=== Task requirements ===
Lines in the listing below that include the word "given" need to be copied.

=== Data shown ===
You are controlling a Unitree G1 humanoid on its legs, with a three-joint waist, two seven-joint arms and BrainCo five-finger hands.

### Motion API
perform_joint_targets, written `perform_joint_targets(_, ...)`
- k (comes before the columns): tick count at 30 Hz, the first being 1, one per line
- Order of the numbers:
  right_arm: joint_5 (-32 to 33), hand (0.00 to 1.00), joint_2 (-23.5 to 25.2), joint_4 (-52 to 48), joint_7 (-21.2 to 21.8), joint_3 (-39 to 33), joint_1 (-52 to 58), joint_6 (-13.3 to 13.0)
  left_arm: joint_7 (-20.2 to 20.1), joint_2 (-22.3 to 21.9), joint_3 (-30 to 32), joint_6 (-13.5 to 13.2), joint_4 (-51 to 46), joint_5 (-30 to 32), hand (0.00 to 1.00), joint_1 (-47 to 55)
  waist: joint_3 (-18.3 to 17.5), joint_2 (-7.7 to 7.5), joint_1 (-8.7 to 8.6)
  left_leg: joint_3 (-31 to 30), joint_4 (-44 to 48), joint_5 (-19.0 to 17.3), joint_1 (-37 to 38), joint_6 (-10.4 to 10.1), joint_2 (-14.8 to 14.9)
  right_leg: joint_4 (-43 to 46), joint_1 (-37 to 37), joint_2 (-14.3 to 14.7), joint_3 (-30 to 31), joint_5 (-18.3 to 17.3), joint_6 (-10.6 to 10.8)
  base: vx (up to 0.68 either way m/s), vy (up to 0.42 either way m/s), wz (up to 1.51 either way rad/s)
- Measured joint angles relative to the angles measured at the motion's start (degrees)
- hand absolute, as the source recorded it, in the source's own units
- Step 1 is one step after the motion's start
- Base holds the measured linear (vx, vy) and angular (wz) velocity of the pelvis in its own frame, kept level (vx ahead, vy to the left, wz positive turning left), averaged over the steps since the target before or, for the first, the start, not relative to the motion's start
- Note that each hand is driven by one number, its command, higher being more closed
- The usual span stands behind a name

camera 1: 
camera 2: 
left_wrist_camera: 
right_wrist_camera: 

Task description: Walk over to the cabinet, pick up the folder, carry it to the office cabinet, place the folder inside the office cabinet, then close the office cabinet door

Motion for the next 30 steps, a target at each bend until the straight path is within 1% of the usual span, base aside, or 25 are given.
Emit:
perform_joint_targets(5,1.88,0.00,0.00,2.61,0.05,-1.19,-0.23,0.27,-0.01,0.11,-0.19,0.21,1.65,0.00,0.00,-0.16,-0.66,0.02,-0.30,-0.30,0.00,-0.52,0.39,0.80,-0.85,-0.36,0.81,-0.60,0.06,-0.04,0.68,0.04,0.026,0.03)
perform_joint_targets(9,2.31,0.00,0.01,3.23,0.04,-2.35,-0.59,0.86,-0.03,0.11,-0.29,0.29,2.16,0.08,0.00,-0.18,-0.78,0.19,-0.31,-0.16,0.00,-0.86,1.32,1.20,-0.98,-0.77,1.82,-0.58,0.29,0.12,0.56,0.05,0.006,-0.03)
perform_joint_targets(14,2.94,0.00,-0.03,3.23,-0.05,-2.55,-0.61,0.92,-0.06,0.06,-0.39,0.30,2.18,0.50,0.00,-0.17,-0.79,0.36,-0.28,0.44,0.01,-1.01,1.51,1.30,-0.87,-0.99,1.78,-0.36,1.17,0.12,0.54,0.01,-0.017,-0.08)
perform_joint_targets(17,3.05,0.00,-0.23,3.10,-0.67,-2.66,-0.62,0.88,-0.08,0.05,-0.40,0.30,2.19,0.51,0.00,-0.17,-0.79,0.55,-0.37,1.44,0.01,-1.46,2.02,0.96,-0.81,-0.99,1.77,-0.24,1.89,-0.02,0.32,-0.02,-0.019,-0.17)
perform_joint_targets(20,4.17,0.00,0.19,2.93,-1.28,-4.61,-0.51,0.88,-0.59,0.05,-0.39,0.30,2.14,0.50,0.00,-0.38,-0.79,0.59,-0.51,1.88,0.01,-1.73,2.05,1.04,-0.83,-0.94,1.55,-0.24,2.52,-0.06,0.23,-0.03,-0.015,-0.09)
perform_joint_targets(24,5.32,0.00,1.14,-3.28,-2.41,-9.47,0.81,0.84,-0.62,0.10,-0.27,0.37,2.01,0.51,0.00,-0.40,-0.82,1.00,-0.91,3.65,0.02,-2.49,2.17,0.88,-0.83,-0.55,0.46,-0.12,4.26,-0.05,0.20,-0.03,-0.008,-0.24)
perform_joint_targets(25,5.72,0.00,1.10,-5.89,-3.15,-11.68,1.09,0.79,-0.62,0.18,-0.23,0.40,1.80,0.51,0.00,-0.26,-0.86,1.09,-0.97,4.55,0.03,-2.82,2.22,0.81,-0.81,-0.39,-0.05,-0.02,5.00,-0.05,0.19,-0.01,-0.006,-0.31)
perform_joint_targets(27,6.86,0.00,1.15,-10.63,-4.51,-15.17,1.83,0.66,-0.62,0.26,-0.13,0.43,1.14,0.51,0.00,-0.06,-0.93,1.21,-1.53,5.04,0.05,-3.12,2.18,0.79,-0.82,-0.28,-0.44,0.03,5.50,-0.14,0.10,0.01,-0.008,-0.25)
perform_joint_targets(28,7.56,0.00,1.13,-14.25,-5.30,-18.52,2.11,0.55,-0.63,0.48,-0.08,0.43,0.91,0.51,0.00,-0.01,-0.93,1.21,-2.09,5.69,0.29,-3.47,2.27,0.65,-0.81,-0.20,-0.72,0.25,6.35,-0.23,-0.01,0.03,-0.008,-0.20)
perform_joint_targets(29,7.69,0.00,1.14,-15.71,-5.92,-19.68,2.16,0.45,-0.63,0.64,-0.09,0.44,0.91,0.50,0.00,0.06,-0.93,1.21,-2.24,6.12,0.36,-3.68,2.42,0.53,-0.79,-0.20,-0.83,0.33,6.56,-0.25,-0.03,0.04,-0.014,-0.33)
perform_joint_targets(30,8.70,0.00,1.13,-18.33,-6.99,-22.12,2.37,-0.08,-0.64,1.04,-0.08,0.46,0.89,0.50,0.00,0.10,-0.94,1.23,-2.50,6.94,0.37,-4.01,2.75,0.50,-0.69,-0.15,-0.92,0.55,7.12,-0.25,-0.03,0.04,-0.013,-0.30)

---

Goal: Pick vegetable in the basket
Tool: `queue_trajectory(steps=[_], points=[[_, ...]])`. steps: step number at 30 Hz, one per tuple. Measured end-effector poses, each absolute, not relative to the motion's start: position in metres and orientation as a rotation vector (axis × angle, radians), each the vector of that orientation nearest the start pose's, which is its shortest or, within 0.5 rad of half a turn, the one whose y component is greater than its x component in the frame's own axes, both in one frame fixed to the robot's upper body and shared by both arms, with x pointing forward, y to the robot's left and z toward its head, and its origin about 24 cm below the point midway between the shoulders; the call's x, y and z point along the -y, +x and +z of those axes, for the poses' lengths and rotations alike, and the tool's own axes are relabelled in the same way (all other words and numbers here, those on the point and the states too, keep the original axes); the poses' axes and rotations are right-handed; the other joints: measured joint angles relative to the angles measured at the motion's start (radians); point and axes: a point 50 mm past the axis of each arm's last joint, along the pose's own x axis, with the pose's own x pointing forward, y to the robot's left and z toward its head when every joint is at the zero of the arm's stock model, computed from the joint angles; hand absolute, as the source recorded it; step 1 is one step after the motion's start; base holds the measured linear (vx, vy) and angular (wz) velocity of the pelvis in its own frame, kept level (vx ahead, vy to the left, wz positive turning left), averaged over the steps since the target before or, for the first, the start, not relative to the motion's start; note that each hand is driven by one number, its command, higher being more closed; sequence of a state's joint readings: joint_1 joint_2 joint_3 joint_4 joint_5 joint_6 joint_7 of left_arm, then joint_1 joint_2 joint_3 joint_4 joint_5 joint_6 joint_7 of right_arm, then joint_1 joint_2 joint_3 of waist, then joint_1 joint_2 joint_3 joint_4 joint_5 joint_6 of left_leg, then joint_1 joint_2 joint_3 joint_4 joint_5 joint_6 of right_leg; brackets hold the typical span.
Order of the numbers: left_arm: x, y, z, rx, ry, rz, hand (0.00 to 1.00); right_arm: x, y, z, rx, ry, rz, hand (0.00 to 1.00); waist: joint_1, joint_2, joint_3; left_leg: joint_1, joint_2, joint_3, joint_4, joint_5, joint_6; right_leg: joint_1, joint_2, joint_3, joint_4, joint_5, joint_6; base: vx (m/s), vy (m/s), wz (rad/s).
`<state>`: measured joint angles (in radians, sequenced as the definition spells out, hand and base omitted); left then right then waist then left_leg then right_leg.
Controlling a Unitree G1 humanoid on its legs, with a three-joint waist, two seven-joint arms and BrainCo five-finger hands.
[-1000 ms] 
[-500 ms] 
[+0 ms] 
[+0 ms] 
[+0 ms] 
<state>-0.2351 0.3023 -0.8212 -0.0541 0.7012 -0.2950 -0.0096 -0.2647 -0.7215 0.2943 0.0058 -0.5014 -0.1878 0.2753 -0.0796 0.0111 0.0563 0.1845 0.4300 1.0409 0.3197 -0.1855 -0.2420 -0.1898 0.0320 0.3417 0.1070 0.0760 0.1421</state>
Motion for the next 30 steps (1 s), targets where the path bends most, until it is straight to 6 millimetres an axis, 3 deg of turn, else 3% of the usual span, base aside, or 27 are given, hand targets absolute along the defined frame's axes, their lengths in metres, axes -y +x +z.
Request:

=== Response below ===
Motion for the next 30 steps, a target at each bend until the straight path is within 1% of the usual span, base aside, or 25 are given.
Motion for the next 30 steps (1 s), targets where the path bends most, until it is straight to 6 millimetres an axis, 3 deg of turn, else 3% of the usual span, base aside, or 27 are given, hand targets absolute along the defined frame's axes, their lengths in metres, axes -y +x +z.

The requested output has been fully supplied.